-- TASK PROMPT --
If a line in the records below holds the word "things", copy it.

(Saved entries)
———

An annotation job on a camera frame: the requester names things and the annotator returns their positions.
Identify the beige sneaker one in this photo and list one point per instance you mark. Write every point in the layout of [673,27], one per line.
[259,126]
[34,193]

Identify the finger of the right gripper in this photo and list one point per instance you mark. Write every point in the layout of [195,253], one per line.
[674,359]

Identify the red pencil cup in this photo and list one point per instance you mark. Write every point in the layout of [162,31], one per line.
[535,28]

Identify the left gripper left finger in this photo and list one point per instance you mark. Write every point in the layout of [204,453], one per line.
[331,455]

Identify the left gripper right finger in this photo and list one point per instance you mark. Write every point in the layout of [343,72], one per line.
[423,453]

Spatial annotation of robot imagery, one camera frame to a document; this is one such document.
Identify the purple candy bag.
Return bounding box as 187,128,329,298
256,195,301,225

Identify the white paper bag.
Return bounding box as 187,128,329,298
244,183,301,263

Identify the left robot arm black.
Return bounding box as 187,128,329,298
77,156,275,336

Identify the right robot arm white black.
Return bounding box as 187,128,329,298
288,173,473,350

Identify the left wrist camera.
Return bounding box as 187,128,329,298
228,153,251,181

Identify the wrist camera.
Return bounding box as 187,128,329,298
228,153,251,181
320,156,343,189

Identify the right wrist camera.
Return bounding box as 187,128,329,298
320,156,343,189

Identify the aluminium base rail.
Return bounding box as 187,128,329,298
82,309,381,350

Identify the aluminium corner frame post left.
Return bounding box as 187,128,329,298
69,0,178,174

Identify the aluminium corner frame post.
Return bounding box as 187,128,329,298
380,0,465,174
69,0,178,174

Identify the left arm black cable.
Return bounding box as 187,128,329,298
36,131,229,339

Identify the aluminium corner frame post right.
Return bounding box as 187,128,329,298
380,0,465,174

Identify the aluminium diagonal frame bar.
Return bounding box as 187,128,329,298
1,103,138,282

———

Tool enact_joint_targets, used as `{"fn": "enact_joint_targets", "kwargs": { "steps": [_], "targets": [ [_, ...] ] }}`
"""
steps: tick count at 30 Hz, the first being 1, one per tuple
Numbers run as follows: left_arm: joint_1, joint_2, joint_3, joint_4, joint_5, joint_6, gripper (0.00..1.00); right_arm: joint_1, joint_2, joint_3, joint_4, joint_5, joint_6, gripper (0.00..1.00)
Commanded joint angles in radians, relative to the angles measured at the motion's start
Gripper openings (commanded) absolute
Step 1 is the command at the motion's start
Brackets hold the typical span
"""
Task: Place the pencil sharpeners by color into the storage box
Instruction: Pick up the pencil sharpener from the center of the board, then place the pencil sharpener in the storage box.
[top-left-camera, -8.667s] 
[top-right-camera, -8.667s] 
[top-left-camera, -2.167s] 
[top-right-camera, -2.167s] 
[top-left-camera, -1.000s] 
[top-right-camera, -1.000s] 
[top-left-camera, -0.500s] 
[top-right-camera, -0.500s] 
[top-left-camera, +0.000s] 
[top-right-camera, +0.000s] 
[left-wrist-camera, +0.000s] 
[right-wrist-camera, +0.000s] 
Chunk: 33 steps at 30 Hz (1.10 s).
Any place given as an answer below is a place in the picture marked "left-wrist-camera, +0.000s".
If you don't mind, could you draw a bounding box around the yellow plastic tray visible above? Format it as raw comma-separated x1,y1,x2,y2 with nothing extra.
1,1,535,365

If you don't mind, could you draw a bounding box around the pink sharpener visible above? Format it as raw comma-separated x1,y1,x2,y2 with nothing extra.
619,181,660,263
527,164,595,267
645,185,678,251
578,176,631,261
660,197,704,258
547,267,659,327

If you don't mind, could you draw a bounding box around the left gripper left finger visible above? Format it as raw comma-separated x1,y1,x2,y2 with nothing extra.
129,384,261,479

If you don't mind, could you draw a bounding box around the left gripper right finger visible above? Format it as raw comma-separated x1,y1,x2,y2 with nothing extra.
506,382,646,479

———

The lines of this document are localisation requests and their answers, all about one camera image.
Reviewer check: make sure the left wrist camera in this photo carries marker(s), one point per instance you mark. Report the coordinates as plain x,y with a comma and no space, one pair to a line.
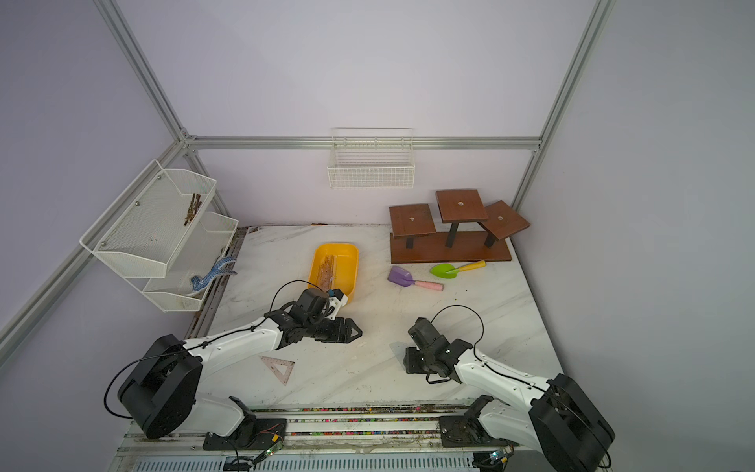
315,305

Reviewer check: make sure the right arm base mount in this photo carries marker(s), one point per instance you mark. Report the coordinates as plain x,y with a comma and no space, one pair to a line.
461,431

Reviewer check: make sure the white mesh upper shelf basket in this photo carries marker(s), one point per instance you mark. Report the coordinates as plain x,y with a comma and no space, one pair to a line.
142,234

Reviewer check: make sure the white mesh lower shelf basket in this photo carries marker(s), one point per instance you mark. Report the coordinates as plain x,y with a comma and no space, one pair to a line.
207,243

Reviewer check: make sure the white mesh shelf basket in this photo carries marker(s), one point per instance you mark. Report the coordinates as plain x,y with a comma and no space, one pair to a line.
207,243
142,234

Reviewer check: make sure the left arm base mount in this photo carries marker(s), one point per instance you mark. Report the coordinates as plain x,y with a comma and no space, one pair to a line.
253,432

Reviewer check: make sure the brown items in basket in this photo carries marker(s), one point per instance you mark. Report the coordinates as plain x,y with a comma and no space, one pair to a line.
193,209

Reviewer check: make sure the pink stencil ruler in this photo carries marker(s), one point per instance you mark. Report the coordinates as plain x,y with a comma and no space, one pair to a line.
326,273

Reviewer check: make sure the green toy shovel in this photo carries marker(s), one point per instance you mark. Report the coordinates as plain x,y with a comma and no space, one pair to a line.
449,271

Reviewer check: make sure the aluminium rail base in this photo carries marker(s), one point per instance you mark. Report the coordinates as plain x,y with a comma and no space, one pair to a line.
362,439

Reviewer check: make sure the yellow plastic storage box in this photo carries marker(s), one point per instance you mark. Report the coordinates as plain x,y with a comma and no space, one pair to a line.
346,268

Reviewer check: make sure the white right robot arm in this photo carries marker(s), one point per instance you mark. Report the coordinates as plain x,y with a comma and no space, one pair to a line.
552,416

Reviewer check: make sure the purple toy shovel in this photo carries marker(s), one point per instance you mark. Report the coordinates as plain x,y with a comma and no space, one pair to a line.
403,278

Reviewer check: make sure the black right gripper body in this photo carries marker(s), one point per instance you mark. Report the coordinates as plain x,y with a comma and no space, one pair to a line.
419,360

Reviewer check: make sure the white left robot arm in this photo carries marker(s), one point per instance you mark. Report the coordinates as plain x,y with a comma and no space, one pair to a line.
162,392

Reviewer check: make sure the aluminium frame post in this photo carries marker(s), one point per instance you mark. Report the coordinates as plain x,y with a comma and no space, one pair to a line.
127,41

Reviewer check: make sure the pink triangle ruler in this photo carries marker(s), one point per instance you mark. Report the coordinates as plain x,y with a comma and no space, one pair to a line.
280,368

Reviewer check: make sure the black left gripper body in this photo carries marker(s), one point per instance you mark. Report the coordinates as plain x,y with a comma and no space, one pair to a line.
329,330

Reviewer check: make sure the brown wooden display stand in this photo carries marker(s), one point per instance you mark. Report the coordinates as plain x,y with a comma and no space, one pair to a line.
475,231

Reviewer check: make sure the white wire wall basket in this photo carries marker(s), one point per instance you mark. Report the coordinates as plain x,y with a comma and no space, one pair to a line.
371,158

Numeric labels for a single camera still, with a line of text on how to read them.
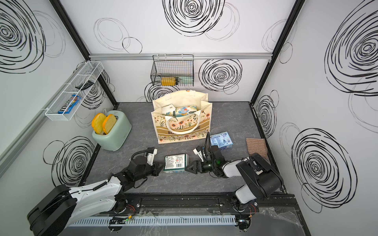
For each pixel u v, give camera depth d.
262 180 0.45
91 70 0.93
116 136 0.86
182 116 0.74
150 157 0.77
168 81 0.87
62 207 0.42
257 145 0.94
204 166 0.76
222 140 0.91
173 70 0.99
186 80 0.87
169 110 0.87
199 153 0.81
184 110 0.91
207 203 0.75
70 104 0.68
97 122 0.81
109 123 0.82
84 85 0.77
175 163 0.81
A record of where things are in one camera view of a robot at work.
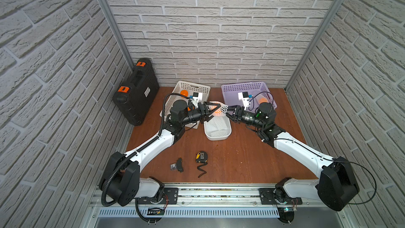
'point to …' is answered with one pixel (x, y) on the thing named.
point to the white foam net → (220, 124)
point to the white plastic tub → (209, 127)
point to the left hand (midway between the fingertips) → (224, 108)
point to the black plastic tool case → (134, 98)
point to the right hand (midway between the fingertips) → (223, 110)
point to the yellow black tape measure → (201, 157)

———

-- SOLUTION --
An annotation job on a camera frame: the requester names things and the annotator returns their positions.
A record of where things are in one camera view of a robot at work.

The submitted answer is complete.